How can we totally eliminate unintelligent ingress dropping? The answer: Absolute VOQ. What is absolute VOQ? Recall from Figure 1 Typical Egress QoS Router that the QoS drop policy is applied to the individual OQs on the egress line card. Absolute VOQ replicates each and every egress OQ on every ingress line card or more specifically each ingress line card’s switch ports, like is illustrated in Figure 10.
The queues P0-P1 on the Ingress Line Card are the VOQs. There is virtually a queue on every ingress line card for each egress line card’s OQ. The red arrows that go from the egress’s OQ back to the ingress’s VOQ is control information. This control information could be as simple as back pressure, but for more accurate control the fabric scheduler should be credit based on a per OQ basis.
Figure 10: Absolute VOQ
With the OQs being represented by ingress VOQs, the large DBBs can now be moved from the egress line card to the ingress line card. Thus, the OQs on the egress line card can be very shallow on-chip buffers.
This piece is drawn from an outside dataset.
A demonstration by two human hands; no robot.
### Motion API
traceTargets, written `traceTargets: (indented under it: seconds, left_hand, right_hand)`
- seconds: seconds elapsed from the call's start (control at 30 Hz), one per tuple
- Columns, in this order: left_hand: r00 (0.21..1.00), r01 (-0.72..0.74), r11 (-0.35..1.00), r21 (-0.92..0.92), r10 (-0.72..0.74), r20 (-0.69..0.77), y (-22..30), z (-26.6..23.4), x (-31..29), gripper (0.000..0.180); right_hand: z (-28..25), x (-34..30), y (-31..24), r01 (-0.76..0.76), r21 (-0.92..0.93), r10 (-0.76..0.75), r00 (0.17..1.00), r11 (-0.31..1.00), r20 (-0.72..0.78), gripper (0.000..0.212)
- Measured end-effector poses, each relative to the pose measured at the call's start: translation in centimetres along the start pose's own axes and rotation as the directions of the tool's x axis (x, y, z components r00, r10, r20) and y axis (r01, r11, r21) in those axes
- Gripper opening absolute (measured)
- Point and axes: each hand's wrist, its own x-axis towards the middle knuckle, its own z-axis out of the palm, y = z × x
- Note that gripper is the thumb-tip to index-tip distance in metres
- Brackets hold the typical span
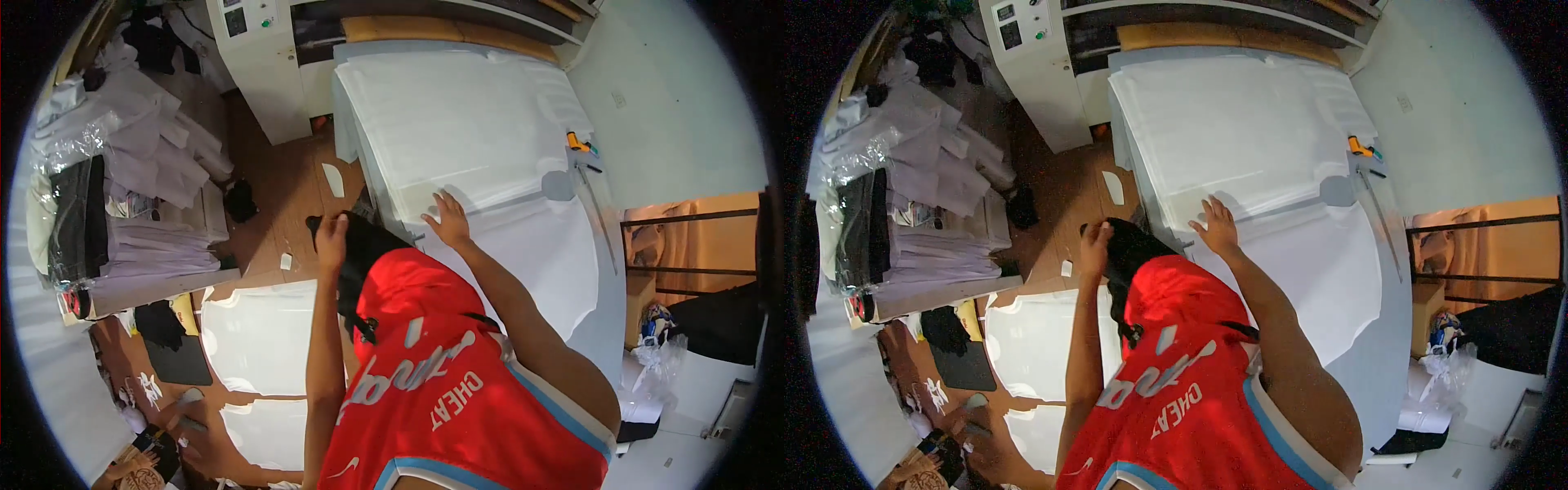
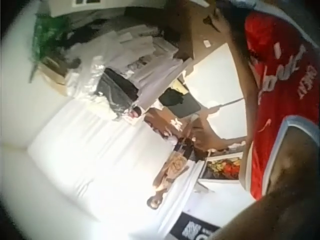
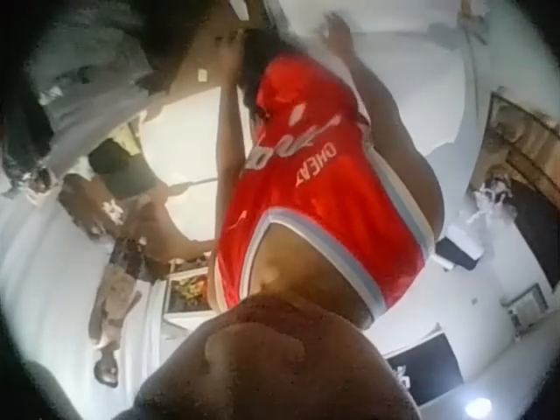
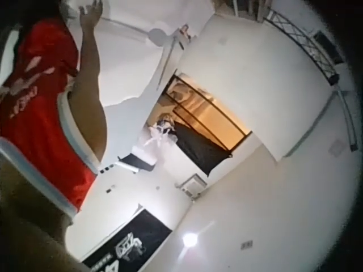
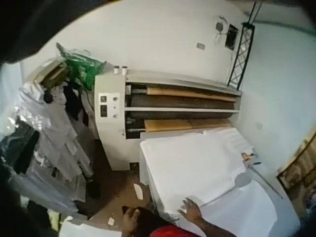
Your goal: Aligning and stacking white sheets of printing material on a work surface.
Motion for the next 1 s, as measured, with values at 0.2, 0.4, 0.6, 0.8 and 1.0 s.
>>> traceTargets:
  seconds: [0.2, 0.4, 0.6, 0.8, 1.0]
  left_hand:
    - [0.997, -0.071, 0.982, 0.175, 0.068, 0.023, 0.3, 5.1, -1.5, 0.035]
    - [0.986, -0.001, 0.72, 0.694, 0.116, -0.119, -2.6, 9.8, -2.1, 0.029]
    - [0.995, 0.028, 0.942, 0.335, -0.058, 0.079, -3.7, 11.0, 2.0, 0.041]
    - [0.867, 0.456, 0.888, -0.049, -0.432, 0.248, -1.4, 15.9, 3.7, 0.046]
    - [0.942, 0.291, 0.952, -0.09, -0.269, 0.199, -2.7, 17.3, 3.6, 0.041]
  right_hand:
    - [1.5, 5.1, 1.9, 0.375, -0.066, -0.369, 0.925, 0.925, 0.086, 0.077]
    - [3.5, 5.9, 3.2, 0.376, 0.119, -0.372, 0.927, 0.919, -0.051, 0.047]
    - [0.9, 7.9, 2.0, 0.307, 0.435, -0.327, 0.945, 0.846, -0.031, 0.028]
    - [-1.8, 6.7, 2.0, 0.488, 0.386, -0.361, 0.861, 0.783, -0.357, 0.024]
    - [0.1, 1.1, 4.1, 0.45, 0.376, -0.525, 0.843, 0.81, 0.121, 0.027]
Just large enough to cover the Round Trip Time (RTT) to move a packet from the ingress line card to the egress line card to insure that the egress OQ does not go empty while there is work to be done.
Because the DBB is now located on the ingress line cards, the drop policies will now be applied on these ingress VOQs. How can this be done? The ingress line card only knows the size of it’s local copy of the VOQ, so how can it perform a tail drop or WRED drop computation with that limited knowledge?
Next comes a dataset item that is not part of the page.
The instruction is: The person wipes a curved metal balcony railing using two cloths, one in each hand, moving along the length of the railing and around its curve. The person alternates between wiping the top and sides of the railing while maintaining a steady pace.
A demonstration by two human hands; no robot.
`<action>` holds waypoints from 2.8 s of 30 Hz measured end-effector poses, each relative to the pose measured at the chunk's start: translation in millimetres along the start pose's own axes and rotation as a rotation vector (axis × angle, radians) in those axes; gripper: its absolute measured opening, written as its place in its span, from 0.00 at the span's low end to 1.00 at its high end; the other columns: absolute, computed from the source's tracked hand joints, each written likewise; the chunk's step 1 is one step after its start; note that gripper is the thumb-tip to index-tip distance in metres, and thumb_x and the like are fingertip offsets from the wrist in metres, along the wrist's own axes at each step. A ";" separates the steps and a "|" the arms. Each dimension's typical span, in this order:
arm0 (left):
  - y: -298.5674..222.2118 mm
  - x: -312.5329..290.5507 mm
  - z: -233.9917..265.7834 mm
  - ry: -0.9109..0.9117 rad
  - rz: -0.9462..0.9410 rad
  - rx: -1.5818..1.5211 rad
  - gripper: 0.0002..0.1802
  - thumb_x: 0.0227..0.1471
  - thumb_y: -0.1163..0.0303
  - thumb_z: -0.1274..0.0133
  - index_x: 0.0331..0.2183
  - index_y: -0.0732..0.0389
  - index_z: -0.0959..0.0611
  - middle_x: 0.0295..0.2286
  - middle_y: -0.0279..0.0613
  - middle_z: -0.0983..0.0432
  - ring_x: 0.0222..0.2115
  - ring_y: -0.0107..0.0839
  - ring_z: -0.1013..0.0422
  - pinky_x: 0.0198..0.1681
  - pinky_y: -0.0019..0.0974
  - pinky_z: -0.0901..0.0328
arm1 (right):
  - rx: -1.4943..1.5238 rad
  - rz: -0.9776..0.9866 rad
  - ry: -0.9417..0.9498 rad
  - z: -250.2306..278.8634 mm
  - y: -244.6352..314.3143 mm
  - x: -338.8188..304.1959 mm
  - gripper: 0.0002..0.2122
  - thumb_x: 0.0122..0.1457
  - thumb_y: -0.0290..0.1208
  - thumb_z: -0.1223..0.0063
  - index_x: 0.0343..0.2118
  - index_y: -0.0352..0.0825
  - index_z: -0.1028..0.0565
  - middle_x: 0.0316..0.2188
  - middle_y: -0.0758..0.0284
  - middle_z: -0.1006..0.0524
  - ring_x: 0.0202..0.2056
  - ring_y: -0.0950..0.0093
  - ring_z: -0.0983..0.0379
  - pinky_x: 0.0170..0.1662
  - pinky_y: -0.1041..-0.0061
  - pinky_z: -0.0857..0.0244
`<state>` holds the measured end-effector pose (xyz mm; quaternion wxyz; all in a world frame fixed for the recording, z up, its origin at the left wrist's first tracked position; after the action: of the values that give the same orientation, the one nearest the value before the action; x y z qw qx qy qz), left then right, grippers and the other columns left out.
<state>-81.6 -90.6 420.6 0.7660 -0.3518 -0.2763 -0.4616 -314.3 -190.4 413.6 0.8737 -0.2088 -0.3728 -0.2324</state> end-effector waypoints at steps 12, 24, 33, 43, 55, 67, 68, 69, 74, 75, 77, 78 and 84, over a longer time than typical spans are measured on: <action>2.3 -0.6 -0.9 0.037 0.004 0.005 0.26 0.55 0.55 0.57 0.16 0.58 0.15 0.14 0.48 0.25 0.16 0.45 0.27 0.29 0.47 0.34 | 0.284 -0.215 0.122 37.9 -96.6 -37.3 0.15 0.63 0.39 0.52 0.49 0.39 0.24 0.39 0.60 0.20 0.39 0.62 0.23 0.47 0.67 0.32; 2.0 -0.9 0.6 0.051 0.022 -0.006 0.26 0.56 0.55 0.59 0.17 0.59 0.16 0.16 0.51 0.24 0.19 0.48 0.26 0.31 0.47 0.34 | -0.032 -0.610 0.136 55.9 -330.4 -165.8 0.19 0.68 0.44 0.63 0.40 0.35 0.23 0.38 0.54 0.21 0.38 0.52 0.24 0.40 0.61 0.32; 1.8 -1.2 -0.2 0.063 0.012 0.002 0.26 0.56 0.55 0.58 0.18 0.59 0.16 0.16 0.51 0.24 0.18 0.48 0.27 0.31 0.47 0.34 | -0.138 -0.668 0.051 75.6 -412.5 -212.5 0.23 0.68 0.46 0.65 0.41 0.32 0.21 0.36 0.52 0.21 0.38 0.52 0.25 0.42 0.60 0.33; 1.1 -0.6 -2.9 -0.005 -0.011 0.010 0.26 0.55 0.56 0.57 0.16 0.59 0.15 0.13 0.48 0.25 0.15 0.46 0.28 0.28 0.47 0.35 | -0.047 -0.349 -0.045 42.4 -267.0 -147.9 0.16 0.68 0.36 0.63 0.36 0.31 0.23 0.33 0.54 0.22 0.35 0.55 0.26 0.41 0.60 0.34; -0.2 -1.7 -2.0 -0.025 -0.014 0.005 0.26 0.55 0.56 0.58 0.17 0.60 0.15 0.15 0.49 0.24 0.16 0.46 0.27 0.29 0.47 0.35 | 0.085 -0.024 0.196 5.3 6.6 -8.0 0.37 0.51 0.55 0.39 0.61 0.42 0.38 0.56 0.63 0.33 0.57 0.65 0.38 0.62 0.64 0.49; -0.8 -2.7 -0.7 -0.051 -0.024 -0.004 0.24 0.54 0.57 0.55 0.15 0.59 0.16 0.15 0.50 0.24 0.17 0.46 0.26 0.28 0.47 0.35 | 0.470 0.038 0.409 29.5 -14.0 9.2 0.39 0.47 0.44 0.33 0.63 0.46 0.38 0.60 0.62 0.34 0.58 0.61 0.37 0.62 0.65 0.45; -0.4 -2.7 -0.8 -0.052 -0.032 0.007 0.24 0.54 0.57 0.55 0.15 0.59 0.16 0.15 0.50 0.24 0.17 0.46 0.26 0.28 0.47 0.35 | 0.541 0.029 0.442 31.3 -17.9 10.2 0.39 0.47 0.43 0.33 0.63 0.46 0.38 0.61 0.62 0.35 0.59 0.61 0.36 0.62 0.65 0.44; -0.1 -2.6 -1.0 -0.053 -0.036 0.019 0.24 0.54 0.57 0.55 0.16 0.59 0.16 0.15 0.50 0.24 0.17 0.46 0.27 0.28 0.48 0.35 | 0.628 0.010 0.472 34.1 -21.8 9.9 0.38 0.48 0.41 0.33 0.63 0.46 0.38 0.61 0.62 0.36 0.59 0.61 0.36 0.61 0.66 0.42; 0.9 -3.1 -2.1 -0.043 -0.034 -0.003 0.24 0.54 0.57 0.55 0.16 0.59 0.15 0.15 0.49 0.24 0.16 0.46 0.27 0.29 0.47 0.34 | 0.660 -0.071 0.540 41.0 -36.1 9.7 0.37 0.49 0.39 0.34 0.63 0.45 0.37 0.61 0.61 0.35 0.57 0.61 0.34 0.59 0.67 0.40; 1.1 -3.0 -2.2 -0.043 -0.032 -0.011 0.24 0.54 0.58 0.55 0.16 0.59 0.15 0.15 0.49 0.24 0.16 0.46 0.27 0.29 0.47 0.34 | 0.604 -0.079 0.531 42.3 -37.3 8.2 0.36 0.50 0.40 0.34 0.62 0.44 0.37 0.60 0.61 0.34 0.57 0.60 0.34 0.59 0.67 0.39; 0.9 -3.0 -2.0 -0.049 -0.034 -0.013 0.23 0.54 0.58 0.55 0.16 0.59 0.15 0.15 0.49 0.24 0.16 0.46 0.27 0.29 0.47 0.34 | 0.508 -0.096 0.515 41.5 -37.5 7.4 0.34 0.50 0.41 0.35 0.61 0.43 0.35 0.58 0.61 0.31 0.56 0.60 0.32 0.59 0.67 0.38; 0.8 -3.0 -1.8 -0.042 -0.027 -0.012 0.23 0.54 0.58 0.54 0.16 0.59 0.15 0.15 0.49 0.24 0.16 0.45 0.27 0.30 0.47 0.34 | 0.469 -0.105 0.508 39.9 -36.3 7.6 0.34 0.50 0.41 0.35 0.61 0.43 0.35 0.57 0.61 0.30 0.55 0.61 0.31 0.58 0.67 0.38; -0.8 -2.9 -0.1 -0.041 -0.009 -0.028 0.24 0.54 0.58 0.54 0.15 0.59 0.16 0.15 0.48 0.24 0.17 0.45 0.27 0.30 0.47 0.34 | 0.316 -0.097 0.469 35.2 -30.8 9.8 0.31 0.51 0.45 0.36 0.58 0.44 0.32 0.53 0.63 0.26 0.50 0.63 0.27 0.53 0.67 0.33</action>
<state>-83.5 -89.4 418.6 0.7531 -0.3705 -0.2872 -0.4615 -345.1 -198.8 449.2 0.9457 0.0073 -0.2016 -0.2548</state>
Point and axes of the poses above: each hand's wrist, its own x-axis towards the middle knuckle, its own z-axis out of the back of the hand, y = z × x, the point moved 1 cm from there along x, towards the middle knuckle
The answer is that ingress line knows the rate that it’s local copy of the VOQ is draining at. In other words, how fast it is sending packets to the egress line card. It also knows the target rate that this VOQ is supposed to transmit at. Knowing these two pieces of information, drain rate and target rate, the ingress line card can derive what percentage of the aggregate OQ queue size it’s VOQ represents of the total. For instance, an OQ has a target rate 2Gbps and the ingress line card measures its VOQ’s drain rate at 1Gbps. Thus, it deduces that it represents 50% of the aggregate traffic destined for the OQ and can then scale back its local VOQ size to be 50% of the total.
Next question: wouldn’t replicating every egress OQ on every ingress line card be prohibitive from a memory point of view? Of course, the answer is no. The “V” in VOQ stands for virtual, meaning that it doesn’t “always” exist. The ingress line card only needs to create a VOQ when it has traffic to send to the egress OQ. Since an ingress line card is bound by its external port speed, one can easily compute the amount of buffer space required for that line card’s VOQ space. For instance, the ingress line card has 10 x 10GE ports attached to it, so the total bandwidth it can receive is 100Gbps. The system dictates a maximum DBB size in terms of time, typically 100 milliseconds. Thus, the line card only needs to have 100Gbps * 100ms or ~1.2G bytes. This same 1.2GB would have been used for egress buffering on a traditional system, so the net sum difference is 0.
So, what advantages does this bring over the more traditional VOQs:
Fabric over-speed is reduced because all packet drops occur before fabric transmission!! Thus, the fabric speed can be relatively close to the actual port speeds. Saves cost and power!
Packet writes to off chip memory occur once on the ingress VOQ. Saves on packet processing time, memory resources, cost and power!
All drops are based on drop policy. No unintelligent drops.
Eliminates HOLB issue
Egress ports can achieve line rate
What are the disadvantages? More complex system design.